### Task to carry out
Only the lines from the top of the data through the line with "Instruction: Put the" should be repeated, each exactly as written.

### Dataset section
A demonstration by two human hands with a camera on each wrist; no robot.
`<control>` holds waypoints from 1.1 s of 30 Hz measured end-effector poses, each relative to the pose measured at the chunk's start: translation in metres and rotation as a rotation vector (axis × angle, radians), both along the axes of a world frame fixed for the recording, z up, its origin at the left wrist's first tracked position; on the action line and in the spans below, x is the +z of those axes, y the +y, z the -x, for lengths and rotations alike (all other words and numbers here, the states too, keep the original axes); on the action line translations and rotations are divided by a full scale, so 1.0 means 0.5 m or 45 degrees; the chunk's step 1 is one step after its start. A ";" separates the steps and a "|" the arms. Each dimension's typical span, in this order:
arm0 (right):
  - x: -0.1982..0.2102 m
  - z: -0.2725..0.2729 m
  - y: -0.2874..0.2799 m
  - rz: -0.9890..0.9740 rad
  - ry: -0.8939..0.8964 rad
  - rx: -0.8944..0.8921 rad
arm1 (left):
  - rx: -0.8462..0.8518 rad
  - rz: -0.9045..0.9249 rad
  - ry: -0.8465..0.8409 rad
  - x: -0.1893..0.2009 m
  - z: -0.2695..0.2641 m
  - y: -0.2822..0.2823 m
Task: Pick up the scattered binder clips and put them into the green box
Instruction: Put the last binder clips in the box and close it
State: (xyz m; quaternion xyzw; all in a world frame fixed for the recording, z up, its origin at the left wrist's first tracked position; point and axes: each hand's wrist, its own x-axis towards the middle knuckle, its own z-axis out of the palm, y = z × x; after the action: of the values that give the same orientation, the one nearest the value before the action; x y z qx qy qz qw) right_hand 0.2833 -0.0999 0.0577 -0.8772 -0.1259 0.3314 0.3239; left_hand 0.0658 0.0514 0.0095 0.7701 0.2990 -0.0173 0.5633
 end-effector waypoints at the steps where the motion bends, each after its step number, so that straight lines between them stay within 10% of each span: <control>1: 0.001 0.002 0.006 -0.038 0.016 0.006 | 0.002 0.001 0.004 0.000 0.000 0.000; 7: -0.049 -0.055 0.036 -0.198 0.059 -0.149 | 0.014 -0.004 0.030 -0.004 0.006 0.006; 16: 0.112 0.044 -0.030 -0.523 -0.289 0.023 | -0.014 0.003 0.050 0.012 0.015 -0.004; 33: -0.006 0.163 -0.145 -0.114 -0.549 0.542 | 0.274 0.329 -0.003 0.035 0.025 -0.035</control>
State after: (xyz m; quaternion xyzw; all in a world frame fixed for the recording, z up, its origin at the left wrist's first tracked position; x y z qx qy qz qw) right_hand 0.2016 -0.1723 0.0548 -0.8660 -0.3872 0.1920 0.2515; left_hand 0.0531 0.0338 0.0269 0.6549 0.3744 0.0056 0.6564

### Answer to this exercise
A demonstration by two human hands with a camera on each wrist; no robot.
`<control>` holds waypoints from 1.1 s of 30 Hz measured end-effector poses, each relative to the pose measured at the chunk's start: translation in metres and rotation as a rotation vector (axis × angle, radians), both along the axes of a world frame fixed for the recording, z up, its origin at the left wrist's first tracked position; on the action line and in the spans below, x is the +z of those axes, y the +y, z the -x, for lengths and rotations alike (all other words and numbers here, the states too, keep the original axes); on the action line translations and rotations are divided by a full scale, so 1.0 means 0.5 m or 45 degrees; the chunk's step 1 is one step after its start. A ";" separates the steps and a "|" the arms. Each dimension's typical span, in this order:
arm0 (right):
  - x: -0.1982..0.2102 m
  - z: -0.2725..0.2729 m
  - y: -0.2874..0.2799 m
  - rz: -0.9890..0.9740 rad
  - ry: -0.8939..0.8964 rad
  - rx: -0.8944..0.8921 rad
arm1 (left):
  - rx: -0.8462..0.8518 rad
  - rz: -0.9045..0.9249 rad
  - ry: -0.8465..0.8409 rad
  - x: -0.1893..0.2009 m
  - z: -0.2695..0.2641 m
  - y: -0.2822..0.2823 m
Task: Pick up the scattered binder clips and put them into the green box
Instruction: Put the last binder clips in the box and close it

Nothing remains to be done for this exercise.